Ей тогда четырнадцать было, сейчас аккурат шестнадцать, следовательно. Ицхакович тоже в печали. Ну, дочка не дочка, а заботился о ней. В том числе и он. Вроде как дочь полка. В хорошем то есть смысле.
И тут мне вдруг так жалко ее стало. Милую да несчастную. С намечающимся уже животиком… До того, что вдруг совершенно идиотская мысль в темечко клюнула. У меня такое бывает. Спонтанные решения и поступки. Как правило, что интересно, верными и правильными оказывались. Во всяком случае, до сих пор. В долгосрочной перспективе, что особенно важно. На подобную тему, впрочем, впервые. Ну, надо же когда-то и начинать.
Когда высказал свою идею Ицхаковичу, тот сначала охренел… Потом задумался. Затем произнес: «Знаете, молодой человек, а это таки выход. Только вы же ведь должны представлять себе – это же такая ответственность!» Какая ответственность? Я здесь, как мотылек, подул ветерок – и меня уже нет, как в той песне поется. Пелось. Или будет петься. Или не будет теперь. Неважно. А так дите хоть с папашей будет. Законным. Плюс аттестат. Пошел уговаривать. Ицхакович.
Возвращаются вдвоем. Минут через пять всего. Девица смотрит на меня… странно смотрит. Вообще-то как на идиота. Но с надеждой. Некоторой. Не плачет и губки подобрала. В узкую жесткую линию. Беззащитность и сила, нежность и жестокость. К себе и другим. Коль с самого детства жизнь не малиной, некоторая практичность… становится свойственной.
Топаем вместе на КП. Объясняю продолжающему переминание с ноги на ногу Сиротину суть вопроса. Тот в недоумении. Народ так вообще… в полном дауне. Минут пять потребовалось, чтоб только довести до них серьезность намерения. И его же окончательность. Тут начинается возня – что да как. Объясняю ситуацию. В особых условиях командлир части действительно имеет право исполнять акты гражданского состояния. Большей частью, разумеется, регистрацией смертей.
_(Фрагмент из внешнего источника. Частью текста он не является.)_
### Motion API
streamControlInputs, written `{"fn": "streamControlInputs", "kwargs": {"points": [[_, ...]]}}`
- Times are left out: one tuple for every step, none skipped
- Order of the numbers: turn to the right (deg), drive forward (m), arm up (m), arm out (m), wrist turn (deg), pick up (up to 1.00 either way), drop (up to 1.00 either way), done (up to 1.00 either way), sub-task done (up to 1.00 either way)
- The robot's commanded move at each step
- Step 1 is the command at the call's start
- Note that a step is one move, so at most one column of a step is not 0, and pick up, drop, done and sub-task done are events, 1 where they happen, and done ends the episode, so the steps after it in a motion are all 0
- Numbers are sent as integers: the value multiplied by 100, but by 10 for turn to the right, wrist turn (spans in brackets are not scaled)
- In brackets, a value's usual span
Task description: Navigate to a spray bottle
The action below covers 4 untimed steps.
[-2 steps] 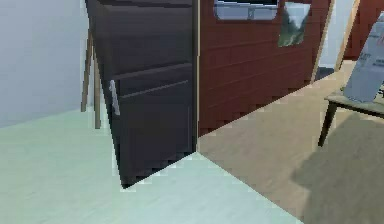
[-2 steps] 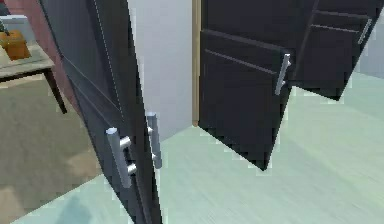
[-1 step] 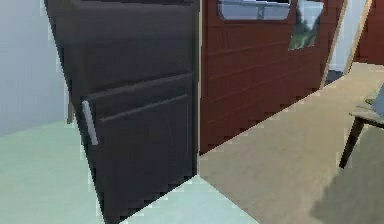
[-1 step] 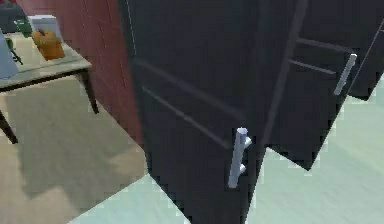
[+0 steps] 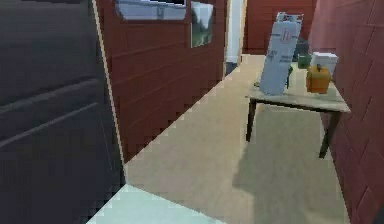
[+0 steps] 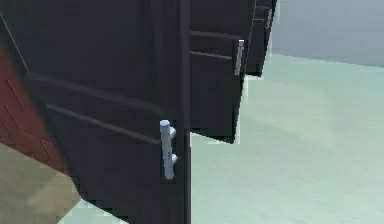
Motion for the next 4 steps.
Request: {"fn": "streamControlInputs", "kwargs": {"points": [[0,100,0,0,0,0,0,0,0],[0,100,0,0,0,0,0,0,0],[60,0,0,0,0,0,0,0,0],[0,20,0,0,0,0,0,0,0]]}}
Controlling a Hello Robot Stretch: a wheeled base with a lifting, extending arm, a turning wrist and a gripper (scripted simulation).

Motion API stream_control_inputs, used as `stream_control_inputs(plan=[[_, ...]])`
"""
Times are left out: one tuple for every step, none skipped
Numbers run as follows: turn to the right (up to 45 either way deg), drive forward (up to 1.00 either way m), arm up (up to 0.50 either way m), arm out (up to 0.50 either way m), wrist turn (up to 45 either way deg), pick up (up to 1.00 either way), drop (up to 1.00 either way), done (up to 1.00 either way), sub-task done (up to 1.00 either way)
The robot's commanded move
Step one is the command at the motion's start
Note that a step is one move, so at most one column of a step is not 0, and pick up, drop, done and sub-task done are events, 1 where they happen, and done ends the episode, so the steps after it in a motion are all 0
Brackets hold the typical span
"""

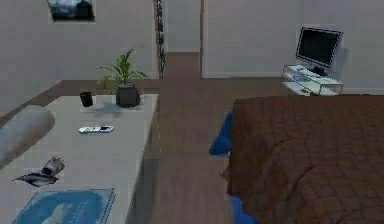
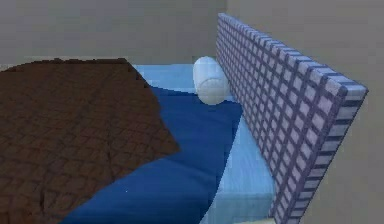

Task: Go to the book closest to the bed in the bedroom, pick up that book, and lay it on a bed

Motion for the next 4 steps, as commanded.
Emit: stream_control_inputs(plan=[[0.0, 1.0, 0.0, 0.0, 0.0, 0.0, 0.0, 0.0, 0.0], [9.0, 0.0, 0.0, 0.0, 0.0, 0.0, 0.0, 0.0, 0.0], [0.0, 0.2, 0.0, 0.0, 0.0, 0.0, 0.0, 0.0, 0.0], [45.0, 0.0, 0.0, 0.0, 0.0, 0.0, 0.0, 0.0, 0.0]])
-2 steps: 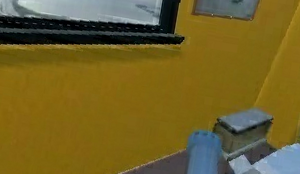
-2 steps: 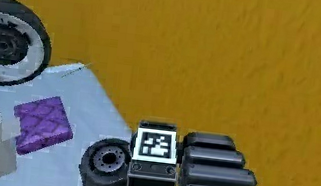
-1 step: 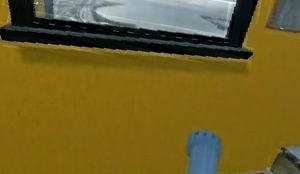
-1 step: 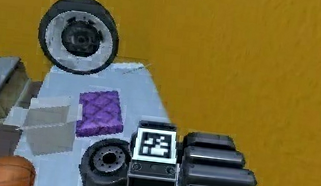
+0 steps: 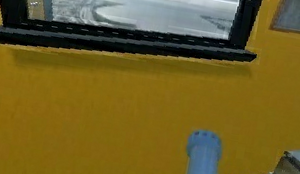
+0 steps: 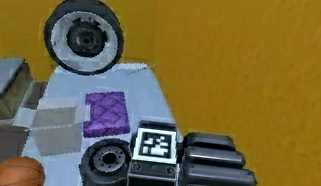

Вследствие естественного убытия личного состава. Но и браков – тоже! Здешнего приказа номера не знаю, конечно, но должен быть! Ага, точно, вот и сверчок, штабная крыса, подтверждает – что-то такое слышал. А вот как – не знает никто. Зато я знаю. Прошу книгу. Приказов. Ошалевший от проблемы сверчок машинально протягивает. Раскрываю, беру ручку – совершенно идиотскую конструкцию с чернильницей-непроливайкой в довесок, – пробую на листке. Ничего. Если немного. А много и не надо. Вслух поясняю…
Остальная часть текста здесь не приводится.